- _EXERCISE_
Pull out every line in the data that has the string "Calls" in it.

- _Data records_
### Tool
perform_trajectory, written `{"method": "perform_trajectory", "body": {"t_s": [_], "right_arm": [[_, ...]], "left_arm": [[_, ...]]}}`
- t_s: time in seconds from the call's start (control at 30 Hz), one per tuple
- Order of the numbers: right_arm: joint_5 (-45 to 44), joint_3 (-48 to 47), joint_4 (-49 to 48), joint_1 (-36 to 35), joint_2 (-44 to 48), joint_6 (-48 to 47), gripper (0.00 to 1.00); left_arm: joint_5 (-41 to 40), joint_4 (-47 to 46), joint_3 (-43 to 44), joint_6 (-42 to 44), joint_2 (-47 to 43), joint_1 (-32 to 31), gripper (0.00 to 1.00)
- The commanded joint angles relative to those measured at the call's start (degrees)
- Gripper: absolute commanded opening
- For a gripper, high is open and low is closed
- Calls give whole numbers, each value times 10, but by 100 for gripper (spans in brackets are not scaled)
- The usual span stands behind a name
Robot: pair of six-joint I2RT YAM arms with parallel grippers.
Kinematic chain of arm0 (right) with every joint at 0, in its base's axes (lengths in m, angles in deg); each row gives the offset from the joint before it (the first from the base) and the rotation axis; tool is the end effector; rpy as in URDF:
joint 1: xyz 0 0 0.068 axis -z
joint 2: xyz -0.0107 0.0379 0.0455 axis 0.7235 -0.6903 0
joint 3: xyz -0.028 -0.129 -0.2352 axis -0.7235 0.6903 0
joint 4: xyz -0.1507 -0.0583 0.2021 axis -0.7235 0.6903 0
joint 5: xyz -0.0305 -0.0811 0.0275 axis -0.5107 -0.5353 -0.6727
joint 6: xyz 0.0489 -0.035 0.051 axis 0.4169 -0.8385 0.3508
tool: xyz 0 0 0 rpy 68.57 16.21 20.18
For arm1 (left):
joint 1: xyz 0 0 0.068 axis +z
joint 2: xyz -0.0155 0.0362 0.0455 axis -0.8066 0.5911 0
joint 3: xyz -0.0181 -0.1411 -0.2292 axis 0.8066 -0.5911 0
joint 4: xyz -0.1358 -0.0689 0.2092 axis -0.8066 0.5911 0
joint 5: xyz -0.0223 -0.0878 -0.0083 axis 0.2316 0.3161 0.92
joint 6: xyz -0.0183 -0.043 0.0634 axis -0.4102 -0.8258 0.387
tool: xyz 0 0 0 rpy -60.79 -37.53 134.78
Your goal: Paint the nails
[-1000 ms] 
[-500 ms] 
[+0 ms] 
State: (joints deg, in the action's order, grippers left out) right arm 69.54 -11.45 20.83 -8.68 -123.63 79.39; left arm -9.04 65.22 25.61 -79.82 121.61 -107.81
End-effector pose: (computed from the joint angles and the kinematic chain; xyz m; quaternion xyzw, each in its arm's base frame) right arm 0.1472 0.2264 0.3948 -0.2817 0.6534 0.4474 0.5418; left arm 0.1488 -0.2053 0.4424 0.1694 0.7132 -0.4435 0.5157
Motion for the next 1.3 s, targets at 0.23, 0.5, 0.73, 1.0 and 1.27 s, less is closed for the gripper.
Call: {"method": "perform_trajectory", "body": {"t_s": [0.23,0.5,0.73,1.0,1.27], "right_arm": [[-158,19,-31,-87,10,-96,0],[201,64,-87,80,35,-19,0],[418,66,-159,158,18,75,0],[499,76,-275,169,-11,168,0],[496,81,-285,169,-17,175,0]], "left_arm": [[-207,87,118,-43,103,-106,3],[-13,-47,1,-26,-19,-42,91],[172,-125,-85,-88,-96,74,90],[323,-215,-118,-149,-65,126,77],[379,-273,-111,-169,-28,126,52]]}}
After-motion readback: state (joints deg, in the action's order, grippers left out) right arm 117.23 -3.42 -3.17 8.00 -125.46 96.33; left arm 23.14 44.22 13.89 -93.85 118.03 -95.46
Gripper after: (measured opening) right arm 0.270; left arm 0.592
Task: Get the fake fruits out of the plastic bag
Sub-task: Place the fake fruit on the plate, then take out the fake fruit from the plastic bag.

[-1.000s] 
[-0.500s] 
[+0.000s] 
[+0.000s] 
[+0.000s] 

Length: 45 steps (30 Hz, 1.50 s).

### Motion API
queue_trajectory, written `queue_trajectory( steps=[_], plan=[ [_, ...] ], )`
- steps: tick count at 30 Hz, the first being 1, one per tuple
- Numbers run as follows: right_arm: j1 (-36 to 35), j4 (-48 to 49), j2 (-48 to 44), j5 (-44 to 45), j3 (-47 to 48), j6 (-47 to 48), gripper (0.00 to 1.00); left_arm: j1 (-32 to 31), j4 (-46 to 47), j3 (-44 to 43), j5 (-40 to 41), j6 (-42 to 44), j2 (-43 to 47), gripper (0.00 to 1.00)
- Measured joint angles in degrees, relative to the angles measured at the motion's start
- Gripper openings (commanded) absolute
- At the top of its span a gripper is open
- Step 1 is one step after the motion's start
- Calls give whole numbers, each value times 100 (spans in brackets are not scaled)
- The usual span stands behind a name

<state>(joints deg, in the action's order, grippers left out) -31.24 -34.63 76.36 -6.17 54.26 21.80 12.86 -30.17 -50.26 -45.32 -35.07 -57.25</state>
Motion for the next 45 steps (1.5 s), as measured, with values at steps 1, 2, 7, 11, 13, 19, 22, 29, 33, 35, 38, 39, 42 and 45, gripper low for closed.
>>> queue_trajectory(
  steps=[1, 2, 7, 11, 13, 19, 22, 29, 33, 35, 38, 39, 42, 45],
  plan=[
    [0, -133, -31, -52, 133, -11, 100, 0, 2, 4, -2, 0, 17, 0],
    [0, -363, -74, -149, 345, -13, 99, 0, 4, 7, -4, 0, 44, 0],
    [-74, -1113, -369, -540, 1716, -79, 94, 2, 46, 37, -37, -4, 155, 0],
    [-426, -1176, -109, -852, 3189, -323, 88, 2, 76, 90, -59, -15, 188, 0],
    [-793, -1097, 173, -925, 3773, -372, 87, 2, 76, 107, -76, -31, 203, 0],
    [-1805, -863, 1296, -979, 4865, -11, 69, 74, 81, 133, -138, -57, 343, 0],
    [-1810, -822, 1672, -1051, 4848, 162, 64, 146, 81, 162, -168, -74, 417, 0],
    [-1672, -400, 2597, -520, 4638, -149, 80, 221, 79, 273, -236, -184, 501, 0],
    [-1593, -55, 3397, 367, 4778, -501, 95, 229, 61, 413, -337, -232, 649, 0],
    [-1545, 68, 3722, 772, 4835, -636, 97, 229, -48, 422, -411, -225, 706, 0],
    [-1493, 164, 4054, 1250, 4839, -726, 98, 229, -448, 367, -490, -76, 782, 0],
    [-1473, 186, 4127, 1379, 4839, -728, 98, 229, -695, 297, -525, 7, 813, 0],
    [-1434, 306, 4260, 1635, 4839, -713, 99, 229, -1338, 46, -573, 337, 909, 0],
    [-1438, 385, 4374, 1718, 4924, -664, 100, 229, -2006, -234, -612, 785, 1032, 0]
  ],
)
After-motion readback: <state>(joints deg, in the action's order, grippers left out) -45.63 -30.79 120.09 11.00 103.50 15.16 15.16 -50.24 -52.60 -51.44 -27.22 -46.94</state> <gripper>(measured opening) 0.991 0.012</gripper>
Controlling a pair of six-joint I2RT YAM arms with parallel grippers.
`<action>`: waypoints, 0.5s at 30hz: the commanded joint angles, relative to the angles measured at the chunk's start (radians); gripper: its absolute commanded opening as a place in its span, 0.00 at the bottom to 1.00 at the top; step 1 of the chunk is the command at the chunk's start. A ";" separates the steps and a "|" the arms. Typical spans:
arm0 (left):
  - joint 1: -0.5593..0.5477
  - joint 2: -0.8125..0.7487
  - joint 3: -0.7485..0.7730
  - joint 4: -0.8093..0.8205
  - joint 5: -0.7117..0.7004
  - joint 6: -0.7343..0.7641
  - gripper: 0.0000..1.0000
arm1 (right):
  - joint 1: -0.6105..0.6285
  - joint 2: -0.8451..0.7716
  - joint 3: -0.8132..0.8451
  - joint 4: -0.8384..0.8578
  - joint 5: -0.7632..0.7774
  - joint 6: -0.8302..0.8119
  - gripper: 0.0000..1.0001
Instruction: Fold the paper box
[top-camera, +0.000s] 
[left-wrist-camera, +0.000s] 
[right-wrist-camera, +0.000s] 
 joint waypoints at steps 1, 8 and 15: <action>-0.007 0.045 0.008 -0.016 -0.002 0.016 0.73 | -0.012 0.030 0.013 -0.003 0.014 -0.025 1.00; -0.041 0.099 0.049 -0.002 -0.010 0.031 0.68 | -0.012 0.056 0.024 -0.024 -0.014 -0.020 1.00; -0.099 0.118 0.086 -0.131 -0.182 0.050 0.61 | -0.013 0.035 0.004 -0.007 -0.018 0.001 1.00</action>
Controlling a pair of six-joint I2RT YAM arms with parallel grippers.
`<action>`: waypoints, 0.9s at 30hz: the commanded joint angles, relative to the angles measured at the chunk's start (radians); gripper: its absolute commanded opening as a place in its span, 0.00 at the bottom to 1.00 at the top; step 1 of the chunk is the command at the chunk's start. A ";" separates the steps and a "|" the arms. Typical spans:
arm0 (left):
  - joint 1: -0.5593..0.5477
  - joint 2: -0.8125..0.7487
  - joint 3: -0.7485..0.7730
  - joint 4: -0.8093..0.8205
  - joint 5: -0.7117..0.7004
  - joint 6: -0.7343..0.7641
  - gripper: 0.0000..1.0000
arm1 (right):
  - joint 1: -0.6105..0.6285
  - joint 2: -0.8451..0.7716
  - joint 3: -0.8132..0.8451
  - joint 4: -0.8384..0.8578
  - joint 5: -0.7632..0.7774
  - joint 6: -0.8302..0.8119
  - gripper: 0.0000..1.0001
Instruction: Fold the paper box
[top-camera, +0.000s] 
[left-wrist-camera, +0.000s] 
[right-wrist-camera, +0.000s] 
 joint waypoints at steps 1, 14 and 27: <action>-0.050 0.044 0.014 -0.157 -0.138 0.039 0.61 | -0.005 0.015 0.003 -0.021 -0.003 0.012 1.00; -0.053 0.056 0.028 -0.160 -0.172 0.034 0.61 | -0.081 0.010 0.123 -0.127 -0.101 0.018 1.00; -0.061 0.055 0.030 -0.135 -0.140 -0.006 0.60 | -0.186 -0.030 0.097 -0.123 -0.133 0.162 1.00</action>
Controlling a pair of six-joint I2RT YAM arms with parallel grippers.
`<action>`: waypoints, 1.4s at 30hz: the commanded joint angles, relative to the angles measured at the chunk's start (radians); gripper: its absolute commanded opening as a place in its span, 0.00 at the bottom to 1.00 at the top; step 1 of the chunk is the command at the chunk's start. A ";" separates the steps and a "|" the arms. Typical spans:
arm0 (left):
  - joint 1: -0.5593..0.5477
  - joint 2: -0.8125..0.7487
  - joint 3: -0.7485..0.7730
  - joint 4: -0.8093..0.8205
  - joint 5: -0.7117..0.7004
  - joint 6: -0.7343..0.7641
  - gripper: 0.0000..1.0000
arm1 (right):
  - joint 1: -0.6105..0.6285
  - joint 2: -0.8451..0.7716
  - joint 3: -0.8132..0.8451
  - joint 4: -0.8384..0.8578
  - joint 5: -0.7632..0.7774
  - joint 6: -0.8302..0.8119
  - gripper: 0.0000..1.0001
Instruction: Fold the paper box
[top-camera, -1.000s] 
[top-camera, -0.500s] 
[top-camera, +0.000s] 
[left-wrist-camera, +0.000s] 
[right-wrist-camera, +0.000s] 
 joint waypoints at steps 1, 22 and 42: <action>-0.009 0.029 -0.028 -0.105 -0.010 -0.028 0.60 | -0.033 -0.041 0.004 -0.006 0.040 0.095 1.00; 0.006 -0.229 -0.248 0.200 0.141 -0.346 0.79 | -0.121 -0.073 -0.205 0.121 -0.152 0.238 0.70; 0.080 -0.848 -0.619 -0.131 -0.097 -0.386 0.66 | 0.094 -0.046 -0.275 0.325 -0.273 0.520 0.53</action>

- _REPLY_
- Calls give whole numbers, each value times 10, but by 100 for gripper (spans in brackets are not scaled)
- Calls give whole numbers, each value times 100 (spans in brackets are not scaled)

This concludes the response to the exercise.